_WHAT TO WORK ON_
Starting at the first line below, copy through to the last line exactly.

_GIVEN INFORMATION_
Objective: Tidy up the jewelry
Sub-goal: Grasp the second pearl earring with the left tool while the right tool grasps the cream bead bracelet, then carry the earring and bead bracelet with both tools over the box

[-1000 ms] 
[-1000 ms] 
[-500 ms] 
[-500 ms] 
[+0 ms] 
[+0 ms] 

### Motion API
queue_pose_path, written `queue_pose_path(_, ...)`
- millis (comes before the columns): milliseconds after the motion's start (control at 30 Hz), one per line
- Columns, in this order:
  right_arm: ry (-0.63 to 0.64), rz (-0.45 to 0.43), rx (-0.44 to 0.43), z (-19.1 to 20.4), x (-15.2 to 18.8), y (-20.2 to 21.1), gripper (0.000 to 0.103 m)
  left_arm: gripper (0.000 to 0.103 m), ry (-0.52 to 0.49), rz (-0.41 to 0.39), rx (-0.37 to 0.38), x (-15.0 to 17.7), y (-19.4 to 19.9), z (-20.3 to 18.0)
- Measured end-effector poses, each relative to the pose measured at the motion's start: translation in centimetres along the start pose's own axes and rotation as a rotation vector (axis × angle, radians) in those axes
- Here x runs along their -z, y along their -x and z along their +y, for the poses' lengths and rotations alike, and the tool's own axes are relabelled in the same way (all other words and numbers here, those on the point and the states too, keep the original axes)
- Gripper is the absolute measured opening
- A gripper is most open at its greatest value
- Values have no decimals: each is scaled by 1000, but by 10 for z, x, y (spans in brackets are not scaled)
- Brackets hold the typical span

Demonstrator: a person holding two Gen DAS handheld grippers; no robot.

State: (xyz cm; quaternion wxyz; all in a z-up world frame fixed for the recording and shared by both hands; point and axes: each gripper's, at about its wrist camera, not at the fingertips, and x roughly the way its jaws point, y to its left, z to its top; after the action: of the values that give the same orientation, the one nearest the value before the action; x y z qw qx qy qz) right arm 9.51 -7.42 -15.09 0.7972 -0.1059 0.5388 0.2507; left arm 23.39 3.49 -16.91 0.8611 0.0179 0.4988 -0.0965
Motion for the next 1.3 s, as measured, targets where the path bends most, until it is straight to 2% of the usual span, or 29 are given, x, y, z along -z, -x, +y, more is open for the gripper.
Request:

_TASK OUTPUT_
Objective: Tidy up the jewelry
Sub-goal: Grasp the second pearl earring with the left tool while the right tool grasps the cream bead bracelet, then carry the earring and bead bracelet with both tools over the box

[-1000 ms] 
[-1000 ms] 
[-500 ms] 
[-500 ms] 
[+0 ms] 
[+0 ms] 

### Motion API
queue_pose_path, written `queue_pose_path(_, ...)`
- millis (comes before the columns): milliseconds after the motion's start (control at 30 Hz), one per line
- Columns, in this order:
  right_arm: ry (-0.63 to 0.64), rz (-0.45 to 0.43), rx (-0.44 to 0.43), z (-19.1 to 20.4), x (-15.2 to 18.8), y (-20.2 to 21.1), gripper (0.000 to 0.103 m)
  left_arm: gripper (0.000 to 0.103 m), ry (-0.52 to 0.49), rz (-0.41 to 0.39), rx (-0.37 to 0.38), x (-15.0 to 17.7), y (-19.4 to 19.9), z (-20.3 to 18.0)
- Measured end-effector poses, each relative to the pose measured at the motion's start: translation in centimetres along the start pose's own axes and rotation as a rotation vector (axis × angle, radians) in those axes
- Here x runs along their -z, y along their -x and z along their +y, for the poses' lengths and rotations alike, and the tool's own axes are relabelled in the same way (all other words and numbers here, those on the point and the states too, keep the original axes)
- Gripper is the absolute measured opening
- A gripper is most open at its greatest value
- Values have no decimals: each is scaled by 1000, but by 10 for z, x, y (spans in brackets are not scaled)
- Brackets hold the typical span

Demonstrator: a person holding two Gen DAS handheld grippers; no robot.

State: (xyz cm; quaternion wxyz; all in a z-up world frame fixed for the recording and shared by both hands; point and axes: each gripper's, at about its wrist camera, not at the fingertips, and x roughly the way its jaws point, y to its left, z to its top; after the action: of the values that give the same orientation, the one nearest the value before the action; x y z qw qx qy qz) right arm 9.51 -7.42 -15.09 0.7972 -0.1059 0.5388 0.2507; left arm 23.39 3.49 -16.91 0.8611 0.0179 0.4988 -0.0965
Motion for the next 1.3 s, as measured, targets where the path bends most, until it is straight to 2% of the usual span, or 29 are given, x, y, z along -z, -x, +y, more is open for the gripper.
Request:

The exercise requires nothing more than what has been given.